Directions
Look below for the line that has "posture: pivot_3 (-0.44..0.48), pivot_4". Set down the lines from there through the line that has "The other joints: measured", exactly as written.

══════════

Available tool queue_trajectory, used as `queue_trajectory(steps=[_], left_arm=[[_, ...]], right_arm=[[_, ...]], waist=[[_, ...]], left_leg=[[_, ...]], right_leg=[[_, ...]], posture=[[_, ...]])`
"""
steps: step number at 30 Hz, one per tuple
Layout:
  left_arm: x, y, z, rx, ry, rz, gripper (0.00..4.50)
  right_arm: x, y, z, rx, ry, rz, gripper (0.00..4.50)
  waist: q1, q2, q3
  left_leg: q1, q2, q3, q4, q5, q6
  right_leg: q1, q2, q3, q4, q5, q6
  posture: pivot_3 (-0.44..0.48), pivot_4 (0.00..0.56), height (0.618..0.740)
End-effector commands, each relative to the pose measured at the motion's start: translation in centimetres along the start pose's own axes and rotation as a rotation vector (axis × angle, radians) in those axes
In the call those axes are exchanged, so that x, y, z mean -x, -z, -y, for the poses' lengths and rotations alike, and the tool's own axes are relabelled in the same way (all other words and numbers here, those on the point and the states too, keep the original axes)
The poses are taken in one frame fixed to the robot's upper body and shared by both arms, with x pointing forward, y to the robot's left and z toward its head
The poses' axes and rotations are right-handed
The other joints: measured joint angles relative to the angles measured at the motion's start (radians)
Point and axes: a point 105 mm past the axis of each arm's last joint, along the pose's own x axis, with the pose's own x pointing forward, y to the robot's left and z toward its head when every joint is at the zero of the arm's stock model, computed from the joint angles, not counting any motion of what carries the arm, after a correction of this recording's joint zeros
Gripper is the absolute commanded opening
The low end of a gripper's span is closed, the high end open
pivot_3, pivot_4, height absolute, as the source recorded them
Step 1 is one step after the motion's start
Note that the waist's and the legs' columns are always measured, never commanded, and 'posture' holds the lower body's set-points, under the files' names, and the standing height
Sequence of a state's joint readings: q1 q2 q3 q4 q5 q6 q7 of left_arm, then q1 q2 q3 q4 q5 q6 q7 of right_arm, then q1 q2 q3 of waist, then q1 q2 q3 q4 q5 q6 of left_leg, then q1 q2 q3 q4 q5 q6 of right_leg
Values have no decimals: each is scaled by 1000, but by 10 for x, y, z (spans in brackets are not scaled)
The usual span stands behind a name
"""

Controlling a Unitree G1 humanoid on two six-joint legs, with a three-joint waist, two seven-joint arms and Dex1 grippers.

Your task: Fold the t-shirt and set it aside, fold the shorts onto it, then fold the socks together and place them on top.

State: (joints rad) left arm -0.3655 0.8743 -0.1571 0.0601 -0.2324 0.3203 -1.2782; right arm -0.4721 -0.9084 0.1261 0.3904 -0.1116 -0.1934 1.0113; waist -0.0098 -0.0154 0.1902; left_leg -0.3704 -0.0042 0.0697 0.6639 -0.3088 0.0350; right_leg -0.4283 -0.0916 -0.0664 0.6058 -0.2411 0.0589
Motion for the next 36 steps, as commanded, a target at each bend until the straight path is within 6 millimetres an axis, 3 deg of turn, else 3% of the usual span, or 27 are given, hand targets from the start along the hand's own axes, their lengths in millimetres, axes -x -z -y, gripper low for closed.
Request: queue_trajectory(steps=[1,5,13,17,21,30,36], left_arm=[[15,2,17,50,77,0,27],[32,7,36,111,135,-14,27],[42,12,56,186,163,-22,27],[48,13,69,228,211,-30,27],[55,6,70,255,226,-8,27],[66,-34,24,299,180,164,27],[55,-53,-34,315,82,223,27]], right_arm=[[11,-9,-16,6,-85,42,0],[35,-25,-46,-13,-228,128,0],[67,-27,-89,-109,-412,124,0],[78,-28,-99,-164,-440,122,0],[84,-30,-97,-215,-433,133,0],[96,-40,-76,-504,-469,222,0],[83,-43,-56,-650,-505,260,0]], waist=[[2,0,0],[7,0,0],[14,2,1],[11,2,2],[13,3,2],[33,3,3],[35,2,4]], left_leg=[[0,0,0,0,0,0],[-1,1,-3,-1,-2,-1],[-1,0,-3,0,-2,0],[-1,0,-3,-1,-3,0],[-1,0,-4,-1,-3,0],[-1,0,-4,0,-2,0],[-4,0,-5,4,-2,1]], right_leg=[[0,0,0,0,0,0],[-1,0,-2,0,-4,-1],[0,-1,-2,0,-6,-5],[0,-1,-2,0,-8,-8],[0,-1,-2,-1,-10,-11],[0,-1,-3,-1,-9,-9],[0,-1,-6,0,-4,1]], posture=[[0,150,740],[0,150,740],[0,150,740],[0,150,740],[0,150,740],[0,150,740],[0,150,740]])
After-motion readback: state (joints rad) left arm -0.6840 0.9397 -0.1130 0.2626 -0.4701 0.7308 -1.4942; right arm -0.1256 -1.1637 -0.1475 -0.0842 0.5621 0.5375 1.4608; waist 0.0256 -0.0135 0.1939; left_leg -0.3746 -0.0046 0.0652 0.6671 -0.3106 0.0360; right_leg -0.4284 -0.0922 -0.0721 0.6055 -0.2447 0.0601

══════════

Solution to this exercise
  posture: pivot_3 (-0.44..0.48), pivot_4 (0.00..0.56), height (0.618..0.740)
End-effector commands, each relative to the pose measured at the motion's start: translation in centimetres along the start pose's own axes and rotation as a rotation vector (axis × angle, radians) in those axes
In the call those axes are exchanged, so that x, y, z mean -x, -z, -y, for the poses' lengths and rotations alike, and the tool's own axes are relabelled in the same way (all other words and numbers here, those on the point and the states too, keep the original axes)
The poses are taken in one frame fixed to the robot's upper body and shared by both arms, with x pointing forward, y to the robot's left and z toward its head
The poses' axes and rotations are right-handed
The other joints: measured joint angles relative to the angles measured at the motion's start (radians)

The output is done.